Scan the material below and copy every line holding the word "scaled".
*** Opening Source information ***
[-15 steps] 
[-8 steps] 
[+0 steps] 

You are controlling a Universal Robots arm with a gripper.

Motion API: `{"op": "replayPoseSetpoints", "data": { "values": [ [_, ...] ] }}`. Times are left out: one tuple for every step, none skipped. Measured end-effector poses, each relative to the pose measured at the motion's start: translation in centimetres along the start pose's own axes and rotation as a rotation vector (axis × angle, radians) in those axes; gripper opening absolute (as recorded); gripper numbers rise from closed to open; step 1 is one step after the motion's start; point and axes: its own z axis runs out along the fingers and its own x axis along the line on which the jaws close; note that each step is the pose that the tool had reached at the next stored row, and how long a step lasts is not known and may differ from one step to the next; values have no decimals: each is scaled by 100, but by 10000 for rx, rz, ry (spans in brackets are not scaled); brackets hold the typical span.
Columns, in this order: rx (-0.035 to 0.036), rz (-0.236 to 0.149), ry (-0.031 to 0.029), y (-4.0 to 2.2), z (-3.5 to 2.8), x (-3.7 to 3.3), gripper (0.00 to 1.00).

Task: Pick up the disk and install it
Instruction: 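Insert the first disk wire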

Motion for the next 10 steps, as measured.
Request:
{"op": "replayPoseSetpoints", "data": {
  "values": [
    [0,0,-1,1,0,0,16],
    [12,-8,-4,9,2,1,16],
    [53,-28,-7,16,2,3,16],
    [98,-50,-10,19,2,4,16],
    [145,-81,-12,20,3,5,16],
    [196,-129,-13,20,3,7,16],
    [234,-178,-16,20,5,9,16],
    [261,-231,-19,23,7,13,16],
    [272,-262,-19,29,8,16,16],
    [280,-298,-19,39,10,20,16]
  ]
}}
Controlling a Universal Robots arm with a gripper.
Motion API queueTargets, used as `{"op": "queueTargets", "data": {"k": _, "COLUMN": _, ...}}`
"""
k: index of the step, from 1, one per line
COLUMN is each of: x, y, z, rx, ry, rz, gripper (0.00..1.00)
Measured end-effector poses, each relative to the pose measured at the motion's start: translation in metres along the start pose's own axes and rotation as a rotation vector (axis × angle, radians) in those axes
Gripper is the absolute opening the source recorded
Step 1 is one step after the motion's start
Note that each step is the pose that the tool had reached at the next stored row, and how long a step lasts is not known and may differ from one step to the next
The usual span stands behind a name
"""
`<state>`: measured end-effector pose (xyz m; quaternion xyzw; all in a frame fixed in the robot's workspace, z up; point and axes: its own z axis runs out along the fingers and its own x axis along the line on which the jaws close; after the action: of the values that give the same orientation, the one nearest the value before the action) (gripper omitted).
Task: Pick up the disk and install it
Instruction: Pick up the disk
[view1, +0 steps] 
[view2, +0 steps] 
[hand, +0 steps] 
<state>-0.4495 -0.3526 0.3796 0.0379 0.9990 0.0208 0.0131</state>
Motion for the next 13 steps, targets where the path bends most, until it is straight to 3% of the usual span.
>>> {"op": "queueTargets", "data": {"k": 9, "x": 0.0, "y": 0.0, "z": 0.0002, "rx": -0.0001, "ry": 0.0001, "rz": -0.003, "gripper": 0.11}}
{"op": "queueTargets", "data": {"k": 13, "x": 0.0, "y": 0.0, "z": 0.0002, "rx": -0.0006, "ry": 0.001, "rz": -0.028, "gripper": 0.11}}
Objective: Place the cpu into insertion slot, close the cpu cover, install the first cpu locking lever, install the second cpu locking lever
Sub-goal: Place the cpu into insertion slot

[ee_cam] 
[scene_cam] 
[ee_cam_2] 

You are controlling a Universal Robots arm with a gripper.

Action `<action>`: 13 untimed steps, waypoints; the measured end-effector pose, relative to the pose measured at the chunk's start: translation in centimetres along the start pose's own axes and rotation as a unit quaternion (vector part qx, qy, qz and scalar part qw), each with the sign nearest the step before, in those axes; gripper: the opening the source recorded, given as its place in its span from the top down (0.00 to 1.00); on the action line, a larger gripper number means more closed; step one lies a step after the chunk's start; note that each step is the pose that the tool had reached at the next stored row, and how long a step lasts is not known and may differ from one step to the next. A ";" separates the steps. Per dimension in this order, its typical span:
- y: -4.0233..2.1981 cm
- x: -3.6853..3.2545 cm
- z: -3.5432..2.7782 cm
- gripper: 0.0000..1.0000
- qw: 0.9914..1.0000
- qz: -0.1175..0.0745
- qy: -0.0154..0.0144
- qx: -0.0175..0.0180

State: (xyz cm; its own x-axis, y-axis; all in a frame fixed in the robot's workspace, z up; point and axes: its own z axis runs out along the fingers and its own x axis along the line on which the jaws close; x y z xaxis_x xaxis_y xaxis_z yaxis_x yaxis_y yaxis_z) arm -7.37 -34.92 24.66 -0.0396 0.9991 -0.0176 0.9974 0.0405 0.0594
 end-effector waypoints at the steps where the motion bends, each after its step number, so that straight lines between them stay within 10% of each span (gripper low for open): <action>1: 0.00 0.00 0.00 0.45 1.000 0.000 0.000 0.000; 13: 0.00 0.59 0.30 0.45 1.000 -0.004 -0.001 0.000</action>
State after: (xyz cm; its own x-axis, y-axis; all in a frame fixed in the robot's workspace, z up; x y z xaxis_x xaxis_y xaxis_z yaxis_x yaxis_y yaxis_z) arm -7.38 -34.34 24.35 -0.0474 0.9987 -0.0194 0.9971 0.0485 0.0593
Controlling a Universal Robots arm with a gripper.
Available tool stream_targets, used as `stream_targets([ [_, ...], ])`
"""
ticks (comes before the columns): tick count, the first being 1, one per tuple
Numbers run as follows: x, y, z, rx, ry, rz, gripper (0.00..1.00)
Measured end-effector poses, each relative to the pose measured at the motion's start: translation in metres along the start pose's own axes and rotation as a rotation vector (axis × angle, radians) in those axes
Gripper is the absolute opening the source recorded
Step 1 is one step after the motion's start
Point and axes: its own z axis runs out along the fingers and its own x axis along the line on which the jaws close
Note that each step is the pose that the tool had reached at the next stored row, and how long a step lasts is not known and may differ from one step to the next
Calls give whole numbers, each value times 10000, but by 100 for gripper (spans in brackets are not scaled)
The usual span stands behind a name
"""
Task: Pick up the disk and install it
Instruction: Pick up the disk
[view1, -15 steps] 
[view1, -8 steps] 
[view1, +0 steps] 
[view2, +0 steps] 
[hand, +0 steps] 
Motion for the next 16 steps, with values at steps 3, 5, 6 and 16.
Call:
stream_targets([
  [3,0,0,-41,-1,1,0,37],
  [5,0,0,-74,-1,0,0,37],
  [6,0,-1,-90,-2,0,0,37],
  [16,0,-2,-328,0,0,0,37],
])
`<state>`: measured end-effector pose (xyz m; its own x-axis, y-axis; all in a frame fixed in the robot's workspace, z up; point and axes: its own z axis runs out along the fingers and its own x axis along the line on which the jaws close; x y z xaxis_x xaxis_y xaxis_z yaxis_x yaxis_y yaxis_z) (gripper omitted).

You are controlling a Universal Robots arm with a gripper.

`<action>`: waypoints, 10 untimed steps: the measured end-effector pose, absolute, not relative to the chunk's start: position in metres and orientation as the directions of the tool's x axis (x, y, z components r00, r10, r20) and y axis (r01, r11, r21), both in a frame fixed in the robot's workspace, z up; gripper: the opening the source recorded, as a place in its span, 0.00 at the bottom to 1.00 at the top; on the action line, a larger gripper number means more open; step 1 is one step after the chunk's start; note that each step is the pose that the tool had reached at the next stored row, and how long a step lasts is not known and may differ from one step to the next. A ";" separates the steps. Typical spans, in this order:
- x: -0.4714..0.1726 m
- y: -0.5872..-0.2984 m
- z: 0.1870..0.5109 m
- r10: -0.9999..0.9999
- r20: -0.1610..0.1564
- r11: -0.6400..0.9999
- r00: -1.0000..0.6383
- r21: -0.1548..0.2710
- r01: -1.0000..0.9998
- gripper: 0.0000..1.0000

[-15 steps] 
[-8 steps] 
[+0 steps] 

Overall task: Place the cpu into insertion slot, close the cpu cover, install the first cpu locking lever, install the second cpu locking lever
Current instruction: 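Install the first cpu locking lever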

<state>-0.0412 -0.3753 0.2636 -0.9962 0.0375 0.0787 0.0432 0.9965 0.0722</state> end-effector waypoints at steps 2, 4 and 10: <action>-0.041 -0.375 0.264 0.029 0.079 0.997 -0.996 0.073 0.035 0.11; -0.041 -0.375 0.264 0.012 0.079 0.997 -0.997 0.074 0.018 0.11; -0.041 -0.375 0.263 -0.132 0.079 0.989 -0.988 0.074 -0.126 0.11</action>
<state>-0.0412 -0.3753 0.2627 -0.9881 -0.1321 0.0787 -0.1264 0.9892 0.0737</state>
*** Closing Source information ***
Solution:
Motion API: `{"op": "replayPoseSetpoints", "data": { "values": [ [_, ...] ] }}`. Times are left out: one tuple for every step, none skipped. Measured end-effector poses, each relative to the pose measured at the motion's start: translation in centimetres along the start pose's own axes and rotation as a rotation vector (axis × angle, radians) in those axes; gripper opening absolute (as recorded); gripper numbers rise from closed to open; step 1 is one step after the motion's start; point and axes: its own z axis runs out along the fingers and its own x axis along the line on which the jaws close; note that each step is the pose that the tool had reached at the next stored row, and how long a step lasts is not known and may differ from one step to the next; values have no decimals: each is scaled by 100, but by 10000 for rx, rz, ry (spans in brackets are not scaled); brackets hold the typical span.
Calls give whole numbers, each value times 10000, but by 100 for gripper (spans in brackets are not scaled)

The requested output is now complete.